L’objectif de ce cadre serait d’arrêter la spirale descendante en Syrie et de redynamiser la diplomatie en offrant une approche par étapes qui permet de progresser sur des questions distinctes et en donnant au gouvernement syrien et à ses soutiens une voie claire pour sortir de la crise économique et humanitaire actuelle. . Il n’aborde pas le défi stratégique de l’alignement de la Syrie sur l’Iran et la Russie, répréhensible pour les États-Unis, ni ne tient quiconque pour responsable des terribles morts et destructions en Syrie – mais l’approche actuelle non plus.

Les éléments constitutifs d’un tel cadre sont détaillés dans un article du Centre Carter publié début janvier et basé sur les consultations approfondies du Centre avec les Syriens de tous les côtés des divisions politiques du pays ainsi qu’avec la communauté internationale.

Premièrement, les États-Unis devraient envisager d’exempter de sanctions tous les efforts humanitaires pour combattre le COVID-19 en Syrie. Il serait tout aussi urgent de faciliter la reconstruction des infrastructures civiles essentielles, telles que les hôpitaux, les écoles et les installations d’irrigation. Ensuite suivrait un assouplissement progressif et réversible des sanctions américaines et européennes.

Ces étapes ne seraient déclenchées que lorsque les États-Unis et leurs alliés européens vérifieraient la mise en œuvre des mesures concrètes négociées avec le gouvernement syrien. Des mécanismes de suivi permettraient de vérifier les progrès. Les mesures comprendraient la libération des prisonniers politiques, un accueil digne des réfugiés de retour, la protection des civils et un accès humanitaire sans entrave dans tout le pays, le retrait des armes chimiques restantes et des réformes politiques et du secteur de la sécurité, y compris une participation de bonne foi au processus de Genève de l’ONU. et une plus grande décentralisation.

Cependant, il ne devrait y avoir aucune illusion; les obstacles au succès sont nombreux. Les dirigeants syriens ont montré peu de volonté de compromis. L’élan de cette approche étape par étape nécessite une action syrienne vérifiable, et de simples propos en faveur de la réforme entraîneront la suspension des incitations américaines et européennes et pourraient déclencher des sanctions de «retour en arrière».

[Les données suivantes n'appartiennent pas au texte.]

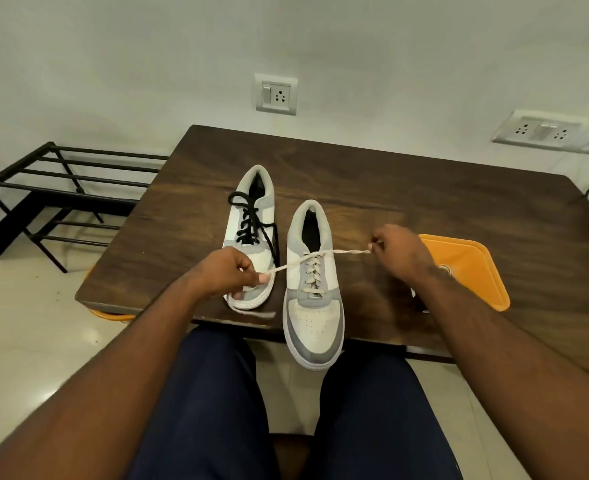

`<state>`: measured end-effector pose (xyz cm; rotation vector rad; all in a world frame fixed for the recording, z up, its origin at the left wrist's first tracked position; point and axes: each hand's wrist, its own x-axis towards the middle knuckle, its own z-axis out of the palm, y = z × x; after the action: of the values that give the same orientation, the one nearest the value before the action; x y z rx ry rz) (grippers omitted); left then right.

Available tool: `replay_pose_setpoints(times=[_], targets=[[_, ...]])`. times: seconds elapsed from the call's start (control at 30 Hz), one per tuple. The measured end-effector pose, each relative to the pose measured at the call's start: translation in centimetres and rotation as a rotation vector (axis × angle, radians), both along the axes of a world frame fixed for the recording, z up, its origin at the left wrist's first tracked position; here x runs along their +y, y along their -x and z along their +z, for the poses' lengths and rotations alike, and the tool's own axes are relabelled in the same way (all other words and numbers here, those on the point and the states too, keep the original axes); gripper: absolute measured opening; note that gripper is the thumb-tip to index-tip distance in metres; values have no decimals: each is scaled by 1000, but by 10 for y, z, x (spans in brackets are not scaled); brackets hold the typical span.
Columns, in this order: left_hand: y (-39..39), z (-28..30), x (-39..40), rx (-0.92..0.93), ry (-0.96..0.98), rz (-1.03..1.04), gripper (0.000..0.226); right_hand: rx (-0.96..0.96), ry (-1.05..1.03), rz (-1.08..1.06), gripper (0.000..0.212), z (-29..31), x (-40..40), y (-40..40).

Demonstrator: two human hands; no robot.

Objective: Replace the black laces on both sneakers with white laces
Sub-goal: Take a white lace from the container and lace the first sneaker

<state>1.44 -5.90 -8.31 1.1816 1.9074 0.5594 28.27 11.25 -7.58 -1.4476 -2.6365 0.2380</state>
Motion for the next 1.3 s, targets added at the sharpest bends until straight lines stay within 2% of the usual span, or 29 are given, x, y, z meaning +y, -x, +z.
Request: replay_pose_setpoints(times=[0.07,0.13,0.17,0.27,0.4,0.47,0.53,0.63,0.67,0.77,0.83,0.87,0.93,1.0,1.07,1.2,1.3], targets=[[-4,2,1,221,0,-19,36,-97,-57,21,23,-8,-11,5],[-20,8,3,397,-162,52,34,63,-29,51,27,-10,-24,17],[-30,11,5,402,-252,82,31,213,35,72,26,-11,-31,24],[-56,4,15,193,-358,110,18,543,220,94,17,-16,-51,43],[-79,-13,22,55,-396,229,11,709,211,74,15,-25,-66,53],[-85,-16,24,3,-408,258,8,710,218,64,12,-27,-67,54],[-84,-16,25,-11,-431,263,8,667,139,104,10,-27,-68,52],[-67,-16,26,146,-414,176,11,372,-135,203,15,-25,-62,39],[-60,-17,25,216,-399,130,11,262,-169,200,17,-25,-60,35],[-48,-15,26,421,-392,8,15,140,-124,151,20,-27,-60,32],[-44,-10,29,455,-318,-45,24,134,-68,113,21,-26,-62,37],[-41,-5,29,374,-255,-59,28,136,-40,90,21,-24,-62,39],[-34,5,24,5,-194,-52,30,211,81,-8,18,-20,-60,42],[-29,14,17,-342,-244,-11,26,560,456,-195,15,-11,-63,44],[-32,18,16,-529,-319,35,23,907,822,-313,17,0,-67,46],[-55,15,25,-800,-469,192,23,1196,1008,-304,13,13,-75,55],[-70,10,31,-986,-560,327,22,1313,974,-319,13,15,-76,65]])
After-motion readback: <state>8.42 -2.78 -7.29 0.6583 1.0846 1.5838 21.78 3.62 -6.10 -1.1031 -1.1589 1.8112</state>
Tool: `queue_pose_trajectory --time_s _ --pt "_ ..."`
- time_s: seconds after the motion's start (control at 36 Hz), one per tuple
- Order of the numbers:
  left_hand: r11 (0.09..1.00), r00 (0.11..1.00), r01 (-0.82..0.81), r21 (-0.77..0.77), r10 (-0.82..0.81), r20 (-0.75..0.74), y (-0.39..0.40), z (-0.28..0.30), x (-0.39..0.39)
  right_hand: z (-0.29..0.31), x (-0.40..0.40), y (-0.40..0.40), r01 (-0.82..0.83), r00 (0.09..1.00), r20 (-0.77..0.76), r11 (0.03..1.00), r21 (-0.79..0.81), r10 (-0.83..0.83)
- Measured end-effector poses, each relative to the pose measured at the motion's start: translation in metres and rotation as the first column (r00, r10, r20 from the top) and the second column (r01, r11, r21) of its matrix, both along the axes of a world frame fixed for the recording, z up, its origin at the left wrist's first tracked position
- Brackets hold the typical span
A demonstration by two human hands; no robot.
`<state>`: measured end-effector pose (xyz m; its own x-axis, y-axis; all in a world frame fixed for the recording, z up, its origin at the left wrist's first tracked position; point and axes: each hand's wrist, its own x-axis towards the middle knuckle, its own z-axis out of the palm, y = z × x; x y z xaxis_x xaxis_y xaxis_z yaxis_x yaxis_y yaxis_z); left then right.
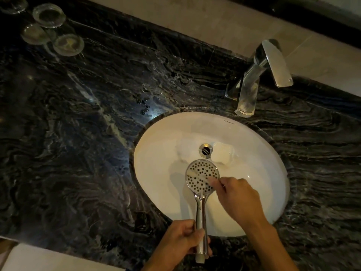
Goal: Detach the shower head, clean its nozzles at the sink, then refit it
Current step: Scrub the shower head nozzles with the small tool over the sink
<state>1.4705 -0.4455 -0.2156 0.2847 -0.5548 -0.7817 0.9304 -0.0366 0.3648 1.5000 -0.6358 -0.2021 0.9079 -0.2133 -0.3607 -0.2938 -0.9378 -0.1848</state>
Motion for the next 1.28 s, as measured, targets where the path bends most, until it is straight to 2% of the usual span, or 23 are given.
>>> queue_pose_trajectory --time_s 0.14,0.33,0.5,0.67,0.92,1.08,1.19,1.28 --pt "1.000 1.000 -0.012 -0.002 0.012 0.010 0.001 -0.001 0.000 0.000 -0.007 0.002 -0.046 0.997 -0.060 0.999 -0.024 0.045" --pt "1.000 0.999 -0.006 -0.025 0.007 0.037 0.002 -0.006 -0.004 0.005 0.019 -0.029 0.089 0.989 0.120 0.994 -0.070 -0.080" --pt "1.000 1.000 -0.007 -0.023 0.007 0.010 0.003 -0.006 -0.004 -0.010 -0.010 -0.015 0.111 0.993 0.018 0.984 0.137 -0.114" --pt "1.000 1.000 -0.011 0.000 0.011 0.021 0.001 -0.005 -0.002 -0.015 -0.032 -0.011 0.066 0.996 -0.063 0.986 0.153 -0.057" --pt "1.000 0.999 0.009 -0.015 -0.008 0.043 0.002 -0.003 -0.003 -0.004 0.001 -0.040 0.166 0.974 0.141 0.980 0.107 -0.180" --pt "1.000 0.999 0.012 -0.007 -0.011 0.040 0.003 -0.003 -0.003 -0.010 -0.020 -0.028 0.197 0.977 0.010 0.926 0.322 -0.211" --pt "1.000 0.999 0.004 -0.001 -0.004 0.036 0.002 -0.005 -0.004 -0.015 -0.043 -0.016 0.128 0.988 -0.122 0.951 0.283 -0.096" --pt "1.000 0.999 0.022 0.008 -0.022 0.041 0.002 -0.007 -0.004 -0.014 -0.044 -0.018 0.134 0.991 -0.056 0.964 0.228 -0.125"
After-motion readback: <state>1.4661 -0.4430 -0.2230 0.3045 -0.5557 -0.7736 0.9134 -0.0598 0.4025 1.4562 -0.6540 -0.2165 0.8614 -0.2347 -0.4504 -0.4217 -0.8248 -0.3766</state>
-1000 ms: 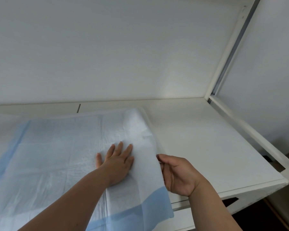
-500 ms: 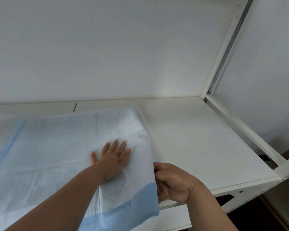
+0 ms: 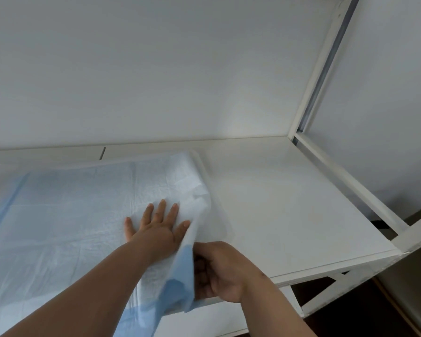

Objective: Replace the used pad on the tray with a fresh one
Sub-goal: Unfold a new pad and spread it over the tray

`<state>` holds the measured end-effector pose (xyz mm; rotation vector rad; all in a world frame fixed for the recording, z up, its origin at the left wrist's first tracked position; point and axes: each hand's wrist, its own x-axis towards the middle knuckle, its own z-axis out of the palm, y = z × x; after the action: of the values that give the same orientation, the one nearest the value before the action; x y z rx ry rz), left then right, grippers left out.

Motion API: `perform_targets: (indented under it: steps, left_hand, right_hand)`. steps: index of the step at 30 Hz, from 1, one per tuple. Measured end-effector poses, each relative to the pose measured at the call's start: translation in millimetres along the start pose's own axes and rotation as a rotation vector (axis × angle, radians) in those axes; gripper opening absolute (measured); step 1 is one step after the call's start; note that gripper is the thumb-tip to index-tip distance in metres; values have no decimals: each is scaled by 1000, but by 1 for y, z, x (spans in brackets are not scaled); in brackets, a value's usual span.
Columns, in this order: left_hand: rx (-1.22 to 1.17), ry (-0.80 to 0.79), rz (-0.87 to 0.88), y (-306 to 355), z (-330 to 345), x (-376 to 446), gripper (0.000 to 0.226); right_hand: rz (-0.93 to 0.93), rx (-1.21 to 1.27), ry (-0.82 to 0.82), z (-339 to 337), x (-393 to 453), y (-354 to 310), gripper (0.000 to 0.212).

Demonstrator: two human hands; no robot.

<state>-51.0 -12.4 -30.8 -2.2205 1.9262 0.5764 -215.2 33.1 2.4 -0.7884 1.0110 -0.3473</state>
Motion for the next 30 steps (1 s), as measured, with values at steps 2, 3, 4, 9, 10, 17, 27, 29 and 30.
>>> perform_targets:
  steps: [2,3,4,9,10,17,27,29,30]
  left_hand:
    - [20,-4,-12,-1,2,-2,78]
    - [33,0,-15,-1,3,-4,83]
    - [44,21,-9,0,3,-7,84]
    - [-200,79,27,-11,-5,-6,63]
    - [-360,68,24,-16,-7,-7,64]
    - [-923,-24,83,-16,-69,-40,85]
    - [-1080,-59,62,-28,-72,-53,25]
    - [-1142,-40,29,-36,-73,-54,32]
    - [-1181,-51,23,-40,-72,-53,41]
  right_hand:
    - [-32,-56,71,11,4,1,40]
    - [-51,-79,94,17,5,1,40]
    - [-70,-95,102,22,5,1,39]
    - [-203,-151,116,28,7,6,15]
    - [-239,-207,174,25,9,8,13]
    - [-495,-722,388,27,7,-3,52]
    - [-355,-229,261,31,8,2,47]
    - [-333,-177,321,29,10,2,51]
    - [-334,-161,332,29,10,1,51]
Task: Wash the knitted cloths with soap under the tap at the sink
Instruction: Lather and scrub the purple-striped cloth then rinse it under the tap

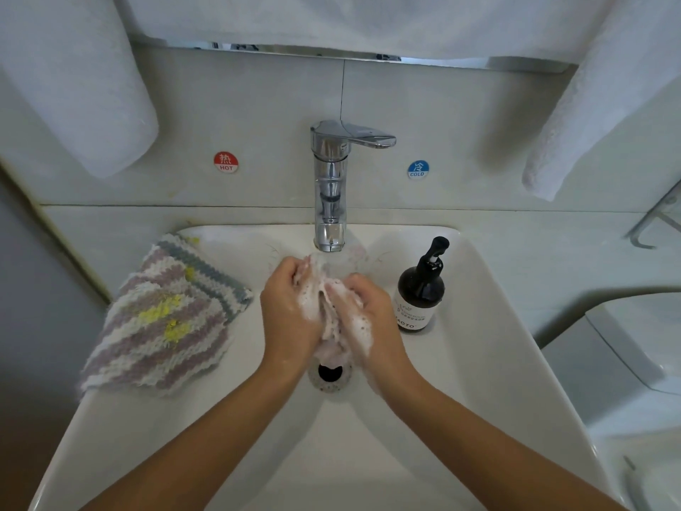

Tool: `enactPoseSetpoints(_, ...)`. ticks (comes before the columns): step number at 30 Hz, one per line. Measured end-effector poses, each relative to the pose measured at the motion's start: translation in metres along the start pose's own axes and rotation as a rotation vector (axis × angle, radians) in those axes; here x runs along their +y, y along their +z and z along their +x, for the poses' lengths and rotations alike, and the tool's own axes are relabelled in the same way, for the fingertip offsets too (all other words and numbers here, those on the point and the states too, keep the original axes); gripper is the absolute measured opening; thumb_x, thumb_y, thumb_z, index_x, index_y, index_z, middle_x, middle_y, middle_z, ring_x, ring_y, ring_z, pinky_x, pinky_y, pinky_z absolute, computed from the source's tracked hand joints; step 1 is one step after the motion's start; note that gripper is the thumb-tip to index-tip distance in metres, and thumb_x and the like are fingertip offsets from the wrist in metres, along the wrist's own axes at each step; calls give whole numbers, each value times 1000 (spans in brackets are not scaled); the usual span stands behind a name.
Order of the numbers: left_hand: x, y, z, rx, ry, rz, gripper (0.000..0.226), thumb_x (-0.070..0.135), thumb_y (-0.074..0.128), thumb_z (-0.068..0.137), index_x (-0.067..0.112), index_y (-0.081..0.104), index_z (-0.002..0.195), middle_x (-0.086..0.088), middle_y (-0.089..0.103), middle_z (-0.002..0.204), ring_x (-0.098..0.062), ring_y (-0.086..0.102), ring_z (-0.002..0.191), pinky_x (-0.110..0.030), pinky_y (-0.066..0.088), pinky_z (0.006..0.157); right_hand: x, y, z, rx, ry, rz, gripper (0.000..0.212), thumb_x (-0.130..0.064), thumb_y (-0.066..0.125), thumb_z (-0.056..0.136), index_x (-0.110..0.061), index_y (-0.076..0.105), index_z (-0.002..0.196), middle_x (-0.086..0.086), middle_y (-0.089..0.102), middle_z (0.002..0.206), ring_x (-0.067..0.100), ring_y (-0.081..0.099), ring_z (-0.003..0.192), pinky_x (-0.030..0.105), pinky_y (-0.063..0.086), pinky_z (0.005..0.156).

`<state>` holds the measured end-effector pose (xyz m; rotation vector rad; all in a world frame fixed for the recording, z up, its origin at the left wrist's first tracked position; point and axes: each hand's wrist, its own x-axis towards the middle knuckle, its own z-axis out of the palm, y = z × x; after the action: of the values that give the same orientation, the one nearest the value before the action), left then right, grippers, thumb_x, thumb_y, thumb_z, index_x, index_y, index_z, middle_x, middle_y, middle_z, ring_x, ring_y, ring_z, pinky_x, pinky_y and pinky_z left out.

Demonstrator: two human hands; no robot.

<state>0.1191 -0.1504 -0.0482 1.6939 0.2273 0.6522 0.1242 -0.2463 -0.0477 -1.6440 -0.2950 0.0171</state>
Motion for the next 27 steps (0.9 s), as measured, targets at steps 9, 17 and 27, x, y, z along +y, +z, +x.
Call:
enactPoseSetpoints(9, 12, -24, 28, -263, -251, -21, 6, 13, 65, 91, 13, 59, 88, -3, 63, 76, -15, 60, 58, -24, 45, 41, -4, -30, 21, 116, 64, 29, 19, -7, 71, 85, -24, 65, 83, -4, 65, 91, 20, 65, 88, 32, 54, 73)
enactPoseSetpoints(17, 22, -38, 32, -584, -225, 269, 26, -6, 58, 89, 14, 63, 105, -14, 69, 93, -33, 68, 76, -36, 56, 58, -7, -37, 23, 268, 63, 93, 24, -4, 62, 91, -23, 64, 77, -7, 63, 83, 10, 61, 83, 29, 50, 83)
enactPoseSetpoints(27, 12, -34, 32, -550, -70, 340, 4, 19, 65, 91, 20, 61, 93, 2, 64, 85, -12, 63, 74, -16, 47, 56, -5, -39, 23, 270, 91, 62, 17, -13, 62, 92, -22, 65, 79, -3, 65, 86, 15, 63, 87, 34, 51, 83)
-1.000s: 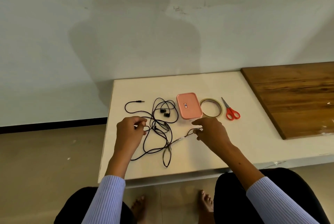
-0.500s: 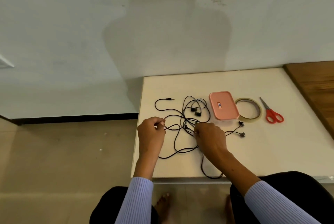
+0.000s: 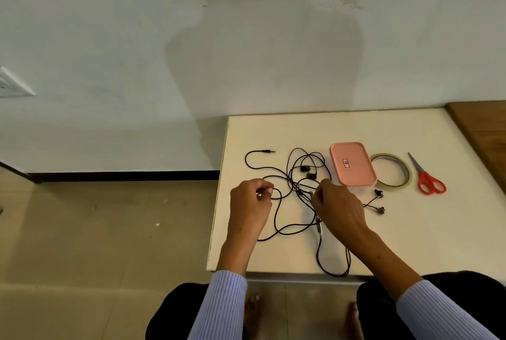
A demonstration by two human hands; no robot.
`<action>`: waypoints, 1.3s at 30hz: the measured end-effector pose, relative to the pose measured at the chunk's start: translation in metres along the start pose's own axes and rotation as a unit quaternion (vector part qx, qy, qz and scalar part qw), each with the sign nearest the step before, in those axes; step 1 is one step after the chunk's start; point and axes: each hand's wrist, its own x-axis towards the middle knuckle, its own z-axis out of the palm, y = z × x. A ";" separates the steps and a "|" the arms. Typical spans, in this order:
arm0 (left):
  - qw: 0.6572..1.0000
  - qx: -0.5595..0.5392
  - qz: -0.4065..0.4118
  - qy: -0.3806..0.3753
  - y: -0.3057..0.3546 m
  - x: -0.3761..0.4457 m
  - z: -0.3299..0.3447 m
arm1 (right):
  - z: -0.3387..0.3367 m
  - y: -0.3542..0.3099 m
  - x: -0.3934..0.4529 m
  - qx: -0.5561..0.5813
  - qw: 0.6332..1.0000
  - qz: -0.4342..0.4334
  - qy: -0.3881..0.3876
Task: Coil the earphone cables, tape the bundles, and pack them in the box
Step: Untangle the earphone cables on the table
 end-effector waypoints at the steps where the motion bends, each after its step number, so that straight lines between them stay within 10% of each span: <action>1: 1.000 0.000 0.001 -0.002 0.001 0.000 0.001 | -0.003 0.002 0.000 0.024 1.000 0.002 0.009; 19: 0.998 0.025 0.026 -0.047 0.014 -0.002 0.016 | 0.007 0.003 -0.010 0.008 0.999 -0.004 -0.042; 32: 0.993 0.037 0.082 -0.077 0.014 -0.002 0.018 | -0.050 0.009 -0.015 0.258 0.966 -0.028 -0.021; 39: 0.946 0.202 0.064 -0.244 0.010 -0.009 0.028 | -0.052 0.024 -0.018 0.182 0.983 -0.012 -0.034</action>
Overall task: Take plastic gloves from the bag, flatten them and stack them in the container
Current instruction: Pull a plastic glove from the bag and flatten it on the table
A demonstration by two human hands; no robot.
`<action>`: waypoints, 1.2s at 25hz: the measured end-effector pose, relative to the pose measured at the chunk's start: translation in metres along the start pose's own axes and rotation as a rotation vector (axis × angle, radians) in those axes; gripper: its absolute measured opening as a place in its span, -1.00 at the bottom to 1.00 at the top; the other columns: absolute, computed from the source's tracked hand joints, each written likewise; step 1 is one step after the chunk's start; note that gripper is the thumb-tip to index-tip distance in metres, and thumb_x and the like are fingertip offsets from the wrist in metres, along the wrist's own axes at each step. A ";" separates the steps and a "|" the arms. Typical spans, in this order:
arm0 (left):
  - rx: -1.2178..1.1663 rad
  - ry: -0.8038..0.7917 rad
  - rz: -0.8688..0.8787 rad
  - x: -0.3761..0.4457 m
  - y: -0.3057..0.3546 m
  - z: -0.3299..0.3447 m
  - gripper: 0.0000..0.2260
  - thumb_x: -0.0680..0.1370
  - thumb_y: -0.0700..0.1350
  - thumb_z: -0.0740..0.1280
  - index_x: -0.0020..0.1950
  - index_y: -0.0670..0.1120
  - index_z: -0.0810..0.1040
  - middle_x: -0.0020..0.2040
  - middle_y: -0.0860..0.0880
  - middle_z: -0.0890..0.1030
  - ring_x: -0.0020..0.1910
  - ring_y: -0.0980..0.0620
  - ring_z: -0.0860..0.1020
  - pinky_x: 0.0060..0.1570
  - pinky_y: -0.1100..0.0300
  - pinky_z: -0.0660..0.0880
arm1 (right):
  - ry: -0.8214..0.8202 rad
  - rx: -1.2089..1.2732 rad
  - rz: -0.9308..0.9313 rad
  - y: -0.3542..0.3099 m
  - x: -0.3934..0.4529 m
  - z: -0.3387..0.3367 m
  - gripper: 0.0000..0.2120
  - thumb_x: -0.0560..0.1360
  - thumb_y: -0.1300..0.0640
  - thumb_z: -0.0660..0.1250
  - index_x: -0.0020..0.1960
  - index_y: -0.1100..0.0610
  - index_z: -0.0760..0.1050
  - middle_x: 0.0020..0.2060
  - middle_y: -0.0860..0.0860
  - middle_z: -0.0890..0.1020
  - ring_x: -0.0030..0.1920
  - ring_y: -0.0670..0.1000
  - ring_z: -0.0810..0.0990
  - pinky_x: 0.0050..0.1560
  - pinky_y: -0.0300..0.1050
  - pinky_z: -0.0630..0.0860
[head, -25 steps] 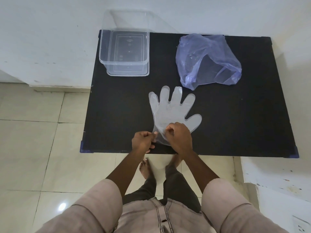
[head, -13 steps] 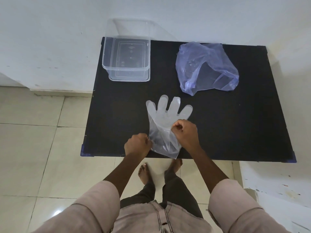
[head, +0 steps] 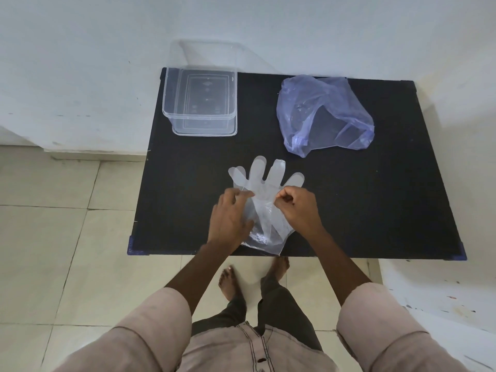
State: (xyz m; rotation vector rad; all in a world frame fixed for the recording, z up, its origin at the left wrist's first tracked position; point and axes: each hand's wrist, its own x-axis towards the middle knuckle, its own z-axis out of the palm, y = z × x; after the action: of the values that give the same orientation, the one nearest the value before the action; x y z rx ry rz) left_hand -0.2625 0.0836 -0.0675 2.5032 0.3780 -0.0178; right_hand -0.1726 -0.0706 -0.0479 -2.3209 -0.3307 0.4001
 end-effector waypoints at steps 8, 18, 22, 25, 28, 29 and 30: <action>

La plupart des pays qui préconisaient le départ d’Assad ont abandonné cette demande maximaliste il y a des années. Mais ils ont poursuivi des politiques de pression et d’isolement qui n’ont abouti à aucune des réformes envisagées dans cette proposition transactionnelle étape par étape. Ce n’est pas un cadeau au gouvernement syrien, qui est responsable d’une grande partie des morts et des destructions au cours des 10 dernières années. C’est plutôt une suggestion que la perpétuation du statu quo ne produira pas soudainement des résultats différents de ceux dont nous avons été témoins depuis 2011. En publiant publiquement un menu négocié d’étapes réciproques, les États-Unis et l’Europe peuvent, en substance, appliquer un type de pression différent. sur la Syrie pour produire les réformes qui ont été rejetées jusqu’à présent.

Un changement d’administration présidentielle américaine offre une opportunité de pivoter et de tester cette nouvelle approche.